How to complete this task:
Each line of the data below between the one containing "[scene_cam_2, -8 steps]" and the one containing "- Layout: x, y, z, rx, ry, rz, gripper", both included, is to be repeated exactly. Please omit pictures.

Information supplied Start Marker

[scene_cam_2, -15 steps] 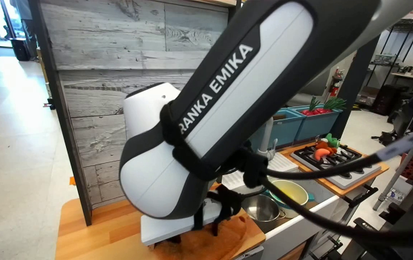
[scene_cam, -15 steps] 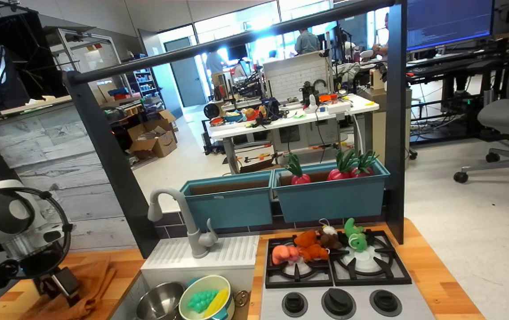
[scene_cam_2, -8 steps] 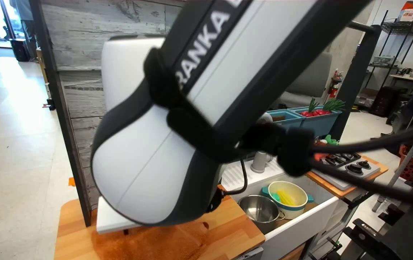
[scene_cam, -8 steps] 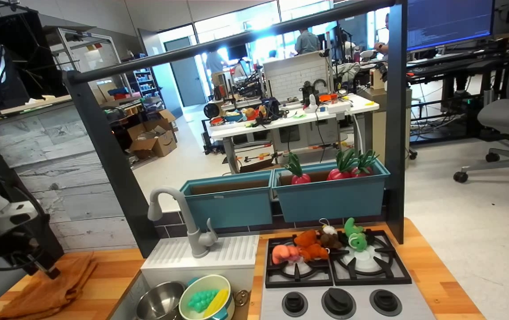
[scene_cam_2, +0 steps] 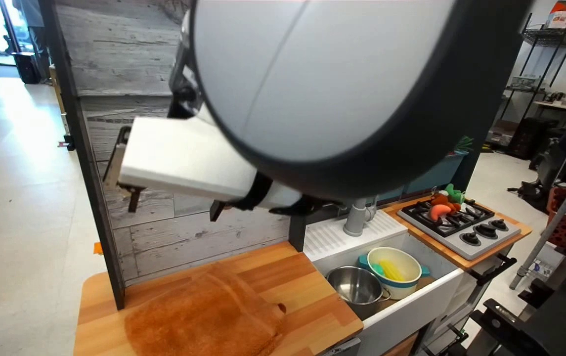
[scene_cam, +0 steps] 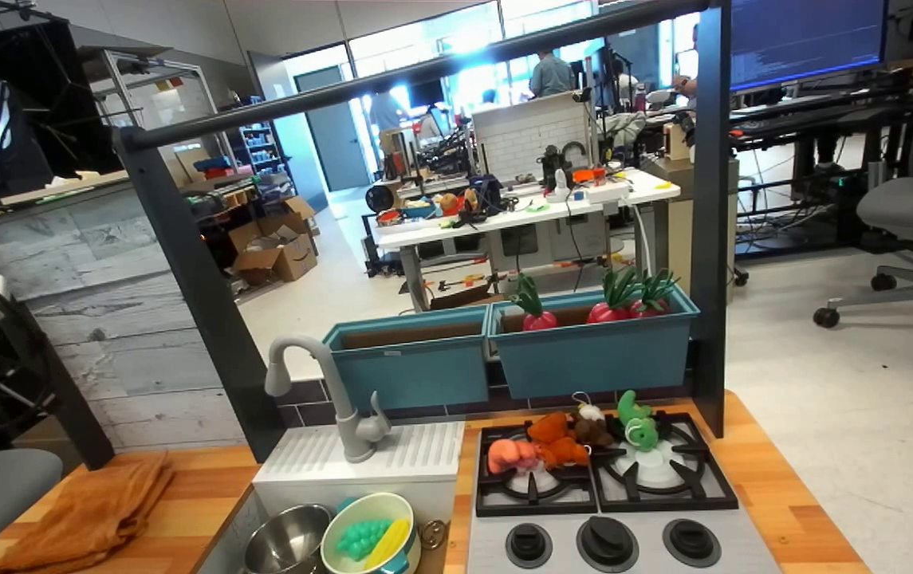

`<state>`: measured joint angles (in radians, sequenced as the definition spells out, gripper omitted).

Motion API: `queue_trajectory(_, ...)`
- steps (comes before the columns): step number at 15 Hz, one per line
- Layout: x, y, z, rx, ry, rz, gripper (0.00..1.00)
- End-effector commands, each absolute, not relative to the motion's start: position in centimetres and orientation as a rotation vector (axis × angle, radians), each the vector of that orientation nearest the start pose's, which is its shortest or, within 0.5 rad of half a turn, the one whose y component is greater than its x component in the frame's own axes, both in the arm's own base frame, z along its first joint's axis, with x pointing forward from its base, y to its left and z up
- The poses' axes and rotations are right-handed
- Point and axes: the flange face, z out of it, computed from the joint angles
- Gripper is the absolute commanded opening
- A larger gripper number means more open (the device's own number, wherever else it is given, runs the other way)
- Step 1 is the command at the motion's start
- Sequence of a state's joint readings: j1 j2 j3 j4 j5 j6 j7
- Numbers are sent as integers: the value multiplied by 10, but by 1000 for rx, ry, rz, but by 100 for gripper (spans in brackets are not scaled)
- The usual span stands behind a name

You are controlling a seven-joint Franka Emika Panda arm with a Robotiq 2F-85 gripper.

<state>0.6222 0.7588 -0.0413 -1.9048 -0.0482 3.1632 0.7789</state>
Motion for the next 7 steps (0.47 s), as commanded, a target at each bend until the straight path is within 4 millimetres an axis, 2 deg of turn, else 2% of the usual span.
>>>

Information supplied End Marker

Written solution:
[scene_cam_2, -8 steps] 
[scene_cam, -8 steps] 
[scene_cam_2, +0 steps] 
[scene_cam, +0 steps] 

`<state>`: measured joint angles (in radians, sequenced as the definition spells out, gripper omitted).

Motion API: `queue_trajectory(_, ...)`
- steps (comes before the columns): step number at 15 Hz, one per line
- Layout: x, y, z, rx, ry, rz, gripper (0.00..1.00)

With that, the answer is done.